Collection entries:
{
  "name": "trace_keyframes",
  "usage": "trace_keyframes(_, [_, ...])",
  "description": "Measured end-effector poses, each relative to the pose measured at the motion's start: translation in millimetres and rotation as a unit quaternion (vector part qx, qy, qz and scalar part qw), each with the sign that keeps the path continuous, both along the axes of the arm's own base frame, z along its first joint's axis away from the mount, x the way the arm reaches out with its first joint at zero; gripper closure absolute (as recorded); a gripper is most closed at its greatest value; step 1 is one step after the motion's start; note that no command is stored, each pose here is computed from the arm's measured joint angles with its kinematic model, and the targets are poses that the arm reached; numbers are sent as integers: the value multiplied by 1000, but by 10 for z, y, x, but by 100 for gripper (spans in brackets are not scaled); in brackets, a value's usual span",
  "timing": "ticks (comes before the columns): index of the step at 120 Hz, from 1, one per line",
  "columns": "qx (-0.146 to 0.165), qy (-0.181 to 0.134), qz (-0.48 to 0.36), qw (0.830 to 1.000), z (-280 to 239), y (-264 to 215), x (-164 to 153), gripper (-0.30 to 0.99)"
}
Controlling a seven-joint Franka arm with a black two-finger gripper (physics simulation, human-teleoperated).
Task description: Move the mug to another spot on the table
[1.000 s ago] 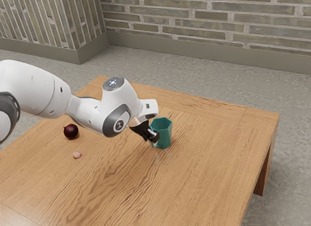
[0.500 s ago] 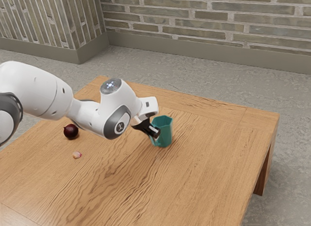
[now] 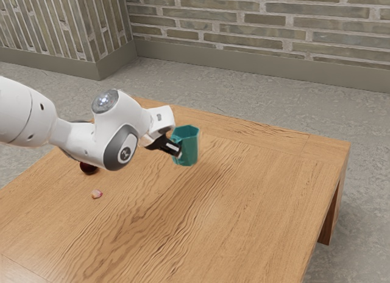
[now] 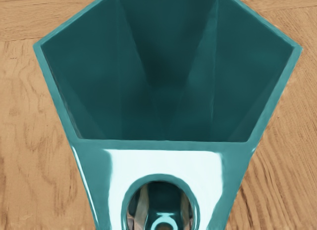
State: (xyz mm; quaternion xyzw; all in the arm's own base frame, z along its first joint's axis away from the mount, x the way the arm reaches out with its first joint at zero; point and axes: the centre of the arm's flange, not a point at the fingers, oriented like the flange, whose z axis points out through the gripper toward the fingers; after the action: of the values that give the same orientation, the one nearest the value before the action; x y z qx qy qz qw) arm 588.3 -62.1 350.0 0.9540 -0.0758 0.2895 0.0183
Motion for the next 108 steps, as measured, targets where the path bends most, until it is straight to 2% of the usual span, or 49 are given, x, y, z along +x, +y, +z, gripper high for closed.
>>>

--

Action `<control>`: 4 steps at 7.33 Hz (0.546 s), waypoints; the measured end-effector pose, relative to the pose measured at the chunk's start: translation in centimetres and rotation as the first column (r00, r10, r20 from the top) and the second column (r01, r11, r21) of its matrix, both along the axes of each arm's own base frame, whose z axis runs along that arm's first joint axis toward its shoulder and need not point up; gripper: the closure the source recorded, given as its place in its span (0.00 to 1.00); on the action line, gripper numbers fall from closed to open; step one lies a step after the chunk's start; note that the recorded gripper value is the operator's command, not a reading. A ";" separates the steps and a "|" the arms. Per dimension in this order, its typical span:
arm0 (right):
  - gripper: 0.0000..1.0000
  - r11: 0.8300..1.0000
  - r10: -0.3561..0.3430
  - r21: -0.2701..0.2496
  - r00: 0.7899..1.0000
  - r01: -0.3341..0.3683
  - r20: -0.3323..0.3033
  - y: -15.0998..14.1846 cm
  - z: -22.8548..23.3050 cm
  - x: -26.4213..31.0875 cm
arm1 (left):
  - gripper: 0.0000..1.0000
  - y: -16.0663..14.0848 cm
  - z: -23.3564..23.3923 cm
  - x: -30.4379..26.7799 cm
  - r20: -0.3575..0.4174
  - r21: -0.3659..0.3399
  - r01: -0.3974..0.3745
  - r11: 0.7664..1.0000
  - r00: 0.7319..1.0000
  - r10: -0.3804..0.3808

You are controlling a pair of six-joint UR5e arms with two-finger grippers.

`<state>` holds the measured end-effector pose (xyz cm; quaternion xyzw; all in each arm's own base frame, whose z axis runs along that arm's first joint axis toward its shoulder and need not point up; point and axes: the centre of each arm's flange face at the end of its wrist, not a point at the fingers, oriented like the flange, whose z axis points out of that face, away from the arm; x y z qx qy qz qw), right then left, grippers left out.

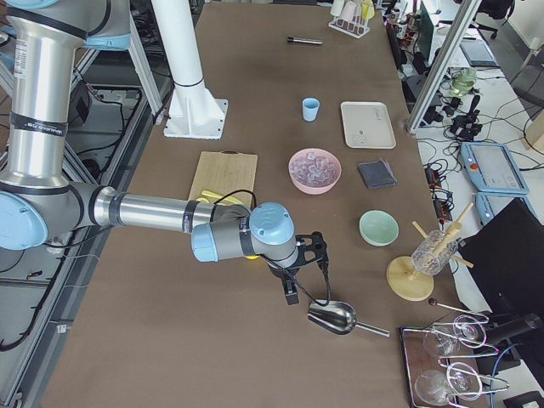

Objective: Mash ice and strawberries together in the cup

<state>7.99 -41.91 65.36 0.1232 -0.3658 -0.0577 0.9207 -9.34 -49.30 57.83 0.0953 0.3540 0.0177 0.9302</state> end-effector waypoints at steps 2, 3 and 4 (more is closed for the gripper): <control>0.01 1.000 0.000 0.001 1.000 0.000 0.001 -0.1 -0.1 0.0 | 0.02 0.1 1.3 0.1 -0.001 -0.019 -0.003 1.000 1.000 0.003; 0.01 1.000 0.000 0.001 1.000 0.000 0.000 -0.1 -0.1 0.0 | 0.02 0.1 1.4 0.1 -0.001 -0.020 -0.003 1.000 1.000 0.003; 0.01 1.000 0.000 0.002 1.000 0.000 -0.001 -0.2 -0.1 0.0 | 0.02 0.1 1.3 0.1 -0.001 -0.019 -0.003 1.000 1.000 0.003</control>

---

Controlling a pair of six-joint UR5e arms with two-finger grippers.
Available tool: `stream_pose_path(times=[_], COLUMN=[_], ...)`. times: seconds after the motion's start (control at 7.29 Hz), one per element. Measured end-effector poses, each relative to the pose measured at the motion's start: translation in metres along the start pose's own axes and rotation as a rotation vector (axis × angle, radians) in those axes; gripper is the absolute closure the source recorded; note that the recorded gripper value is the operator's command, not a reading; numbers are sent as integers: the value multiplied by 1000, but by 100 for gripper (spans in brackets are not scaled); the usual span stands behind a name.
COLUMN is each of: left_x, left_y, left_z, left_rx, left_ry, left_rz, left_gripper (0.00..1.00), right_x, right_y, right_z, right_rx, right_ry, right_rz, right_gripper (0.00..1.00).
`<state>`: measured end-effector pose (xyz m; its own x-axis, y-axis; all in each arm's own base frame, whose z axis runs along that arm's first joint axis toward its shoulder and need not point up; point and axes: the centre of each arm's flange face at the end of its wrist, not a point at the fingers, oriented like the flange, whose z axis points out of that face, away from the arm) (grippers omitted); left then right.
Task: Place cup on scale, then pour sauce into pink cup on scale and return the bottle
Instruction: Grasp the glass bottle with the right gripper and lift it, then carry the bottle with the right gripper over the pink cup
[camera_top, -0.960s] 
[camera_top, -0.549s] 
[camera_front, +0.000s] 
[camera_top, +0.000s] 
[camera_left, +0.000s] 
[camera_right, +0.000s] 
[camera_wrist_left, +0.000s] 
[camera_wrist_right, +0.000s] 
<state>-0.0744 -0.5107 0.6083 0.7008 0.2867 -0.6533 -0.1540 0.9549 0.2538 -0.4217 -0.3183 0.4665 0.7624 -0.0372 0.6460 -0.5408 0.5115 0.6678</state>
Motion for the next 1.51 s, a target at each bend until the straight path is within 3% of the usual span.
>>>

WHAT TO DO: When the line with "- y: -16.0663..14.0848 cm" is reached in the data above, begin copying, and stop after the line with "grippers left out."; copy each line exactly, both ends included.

SOLUTION:
  - y: -16.0663..14.0848 cm
  - z: -23.3564..23.3923 cm
  - x: -30.4379..26.7799 cm
  - r20: -0.3575..0.4174
  - r21: -0.3659..0.3399
  - r01: -0.3974..0.3745
  - r11: 0.7664..1.0000
  - r00: 0.7319..1.0000
  - r10: -0.3804..0.3808

You are controlling a pair of six-joint UR5e arms with two-finger grippers.

`<state>` holds the measured end-effector pose (xyz cm; quaternion xyzw; all in each arm's own base frame, whose z axis runs along that arm's first joint axis toward its shoulder and need not point up; point and axes: the centre of each arm's flange face at the end of its wrist, not a point at the fingers, oriented like the flange, whose z axis points out of that face, away from the arm; x y z qx qy qz qw), right then left, grippers left out.

Nothing further belongs to this answer.